Philip Morris Japan Ltd. offers extensive support to its female workers and a flexible work environment for all of its employees. Women accounted for 40 percent of the total new hires in 2018; 2.5 times more than five years ago. The pay gap between men and women is a minimal 0.4 percent.

Google Japan collaborates with other companies in conducting research and providing support contents to promote flexible and efficient work styles. As part of its Womenwill initiative within the Asia-Pacific region, it collects ideas to create better work environments for women.

In terms of working women’s health, Rohto Pharmaceutical Co. offers programs to help increase iron intake (deficiency is a widespread issue) and improve women’s unidentified health complaints. It also offers free rubella vaccinations to all of its employees, and works to protect pregnant workers from the risk of infection.

During the WAW! and W20, academics, ministers and government officials, business leaders, representatives of international organizations and various other players from around the world exchange ideas and insights to drive change in every corner of the globe.

The two-day conference consists of WAW! sessions, W20 sessions and joint sessions. In the opening joint session, Nobel Peace Prize laureate Malala Yousafzai and United Nations High Commissioner for Human Rights Michelle Bachelet will both speak.

Under the grand theme of this year’s WAW! meeting, WAW! for Diversity, particular topics such as “Women’s Participation in Conflict Prevention, Peace Building and Post Conflict Recovery” and “Diversity for Growth: Corporate Management and Working Environment” will be discussed by panels during the sessions. Abe explained in his message that “youth representatives will participate in each session to convey their messages of the future generation.”

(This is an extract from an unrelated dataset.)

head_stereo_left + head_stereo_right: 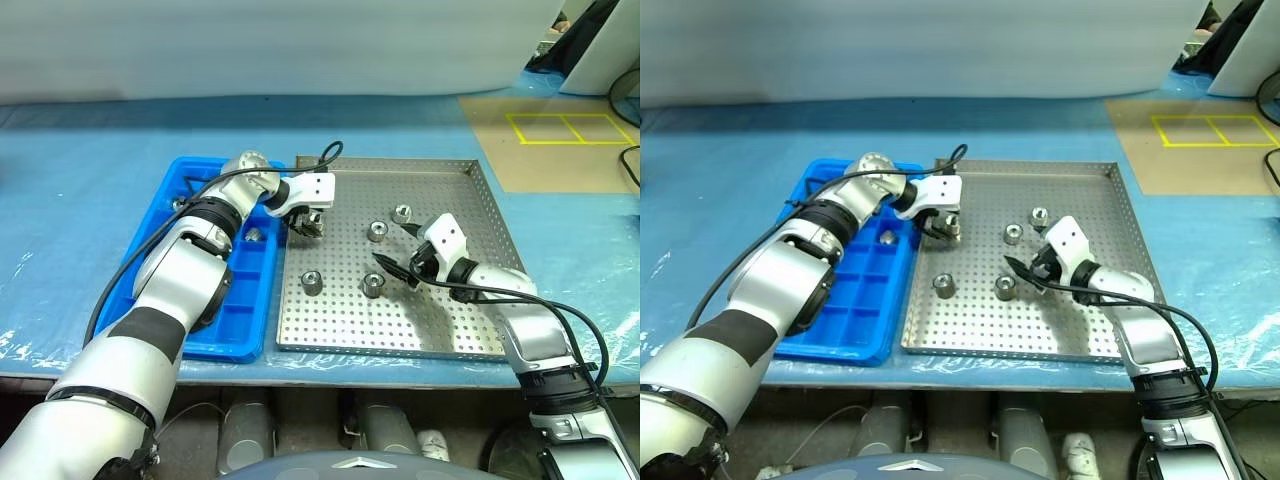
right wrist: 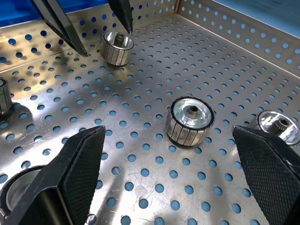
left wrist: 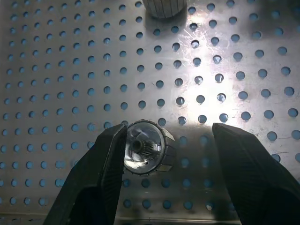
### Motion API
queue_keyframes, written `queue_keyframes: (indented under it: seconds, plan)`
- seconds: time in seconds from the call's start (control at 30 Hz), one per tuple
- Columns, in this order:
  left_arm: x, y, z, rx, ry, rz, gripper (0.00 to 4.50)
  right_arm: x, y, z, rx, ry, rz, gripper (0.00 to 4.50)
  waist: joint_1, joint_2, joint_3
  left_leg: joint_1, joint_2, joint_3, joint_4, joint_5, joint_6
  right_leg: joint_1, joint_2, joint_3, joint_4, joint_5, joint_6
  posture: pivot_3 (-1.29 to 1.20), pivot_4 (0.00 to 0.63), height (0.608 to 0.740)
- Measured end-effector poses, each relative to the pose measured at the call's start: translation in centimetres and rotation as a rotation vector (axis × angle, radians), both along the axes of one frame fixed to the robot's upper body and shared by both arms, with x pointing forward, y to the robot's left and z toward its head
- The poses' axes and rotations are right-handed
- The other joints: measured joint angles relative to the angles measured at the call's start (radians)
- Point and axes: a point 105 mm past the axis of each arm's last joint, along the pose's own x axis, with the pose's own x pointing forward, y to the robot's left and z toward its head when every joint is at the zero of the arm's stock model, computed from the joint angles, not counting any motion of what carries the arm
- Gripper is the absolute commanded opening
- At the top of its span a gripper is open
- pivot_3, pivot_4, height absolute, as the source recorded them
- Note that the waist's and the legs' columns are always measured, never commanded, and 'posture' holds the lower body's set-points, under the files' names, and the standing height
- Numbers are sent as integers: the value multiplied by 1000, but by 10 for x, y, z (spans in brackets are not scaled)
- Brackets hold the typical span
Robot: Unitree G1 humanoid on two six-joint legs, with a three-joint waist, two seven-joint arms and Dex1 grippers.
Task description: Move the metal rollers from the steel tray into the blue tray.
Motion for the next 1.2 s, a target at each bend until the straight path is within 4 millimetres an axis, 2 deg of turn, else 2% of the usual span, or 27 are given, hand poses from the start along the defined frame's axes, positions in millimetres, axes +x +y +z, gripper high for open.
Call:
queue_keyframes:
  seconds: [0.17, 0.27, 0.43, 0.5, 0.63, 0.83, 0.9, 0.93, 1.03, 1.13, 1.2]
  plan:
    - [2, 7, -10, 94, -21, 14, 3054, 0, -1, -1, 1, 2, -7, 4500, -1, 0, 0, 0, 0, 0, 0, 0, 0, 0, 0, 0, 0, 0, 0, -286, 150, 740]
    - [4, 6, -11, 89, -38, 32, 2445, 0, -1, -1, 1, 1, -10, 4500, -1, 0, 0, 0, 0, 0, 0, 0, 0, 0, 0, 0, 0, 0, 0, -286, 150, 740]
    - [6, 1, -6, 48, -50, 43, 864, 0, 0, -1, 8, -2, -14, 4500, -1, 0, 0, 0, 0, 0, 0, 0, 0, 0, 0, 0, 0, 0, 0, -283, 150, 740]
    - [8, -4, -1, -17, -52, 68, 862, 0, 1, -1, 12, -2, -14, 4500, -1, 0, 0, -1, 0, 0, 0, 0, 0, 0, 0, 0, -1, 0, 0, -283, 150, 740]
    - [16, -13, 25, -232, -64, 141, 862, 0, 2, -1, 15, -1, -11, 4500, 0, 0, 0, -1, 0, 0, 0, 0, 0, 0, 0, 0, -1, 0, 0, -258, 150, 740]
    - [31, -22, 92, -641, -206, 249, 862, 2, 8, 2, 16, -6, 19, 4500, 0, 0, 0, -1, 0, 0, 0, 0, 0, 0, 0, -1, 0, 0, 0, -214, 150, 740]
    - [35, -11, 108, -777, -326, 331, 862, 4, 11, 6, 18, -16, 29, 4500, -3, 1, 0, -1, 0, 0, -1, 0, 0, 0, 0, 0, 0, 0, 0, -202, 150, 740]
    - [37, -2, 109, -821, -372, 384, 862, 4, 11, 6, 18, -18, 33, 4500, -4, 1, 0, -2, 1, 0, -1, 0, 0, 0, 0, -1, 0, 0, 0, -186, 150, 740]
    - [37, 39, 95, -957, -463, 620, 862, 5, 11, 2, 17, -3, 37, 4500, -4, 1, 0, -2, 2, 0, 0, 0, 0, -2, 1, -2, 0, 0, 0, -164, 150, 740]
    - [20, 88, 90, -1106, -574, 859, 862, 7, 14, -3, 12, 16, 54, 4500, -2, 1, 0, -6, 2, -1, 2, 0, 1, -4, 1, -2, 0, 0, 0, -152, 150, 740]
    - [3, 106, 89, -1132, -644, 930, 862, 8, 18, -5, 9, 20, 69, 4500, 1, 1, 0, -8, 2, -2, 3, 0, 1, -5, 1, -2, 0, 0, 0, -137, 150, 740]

The W20’s vision for this year is “Closing the Gender Gap for New Prosperity.” “Elimination of gender gap, which is the Sustainable Development Goal 5, is the engine powering new global growth,” said Haruno Yoshida, co-chair of the W20, ex-vice chair of the Board of Councillors of Keidanren and ex-CEO of BT Japan.

Yoshida describes the W20 as a “mass of willpower of our fellow women of different generations and origins, on a shared mission as women who have been born into this era.”

This year, the W20 will focus on four pillars — labor equity, financial equity, digital equity and governance. The W20 sessions will facilitate discussions on themes such as “Creation of New Market Value by Women Entrepreneurs” and “Towards the Gender Equality in the Digital Era.”

“The W20 represents 2.3 billion women. Women with diverse backgrounds have pulled each other together guided by the firm bond of common awareness,” said Yoshida.

The joint conference of WAW! and the W20 will be a milestone in further closing the gender gap where diversity thrives in order to attain new growth.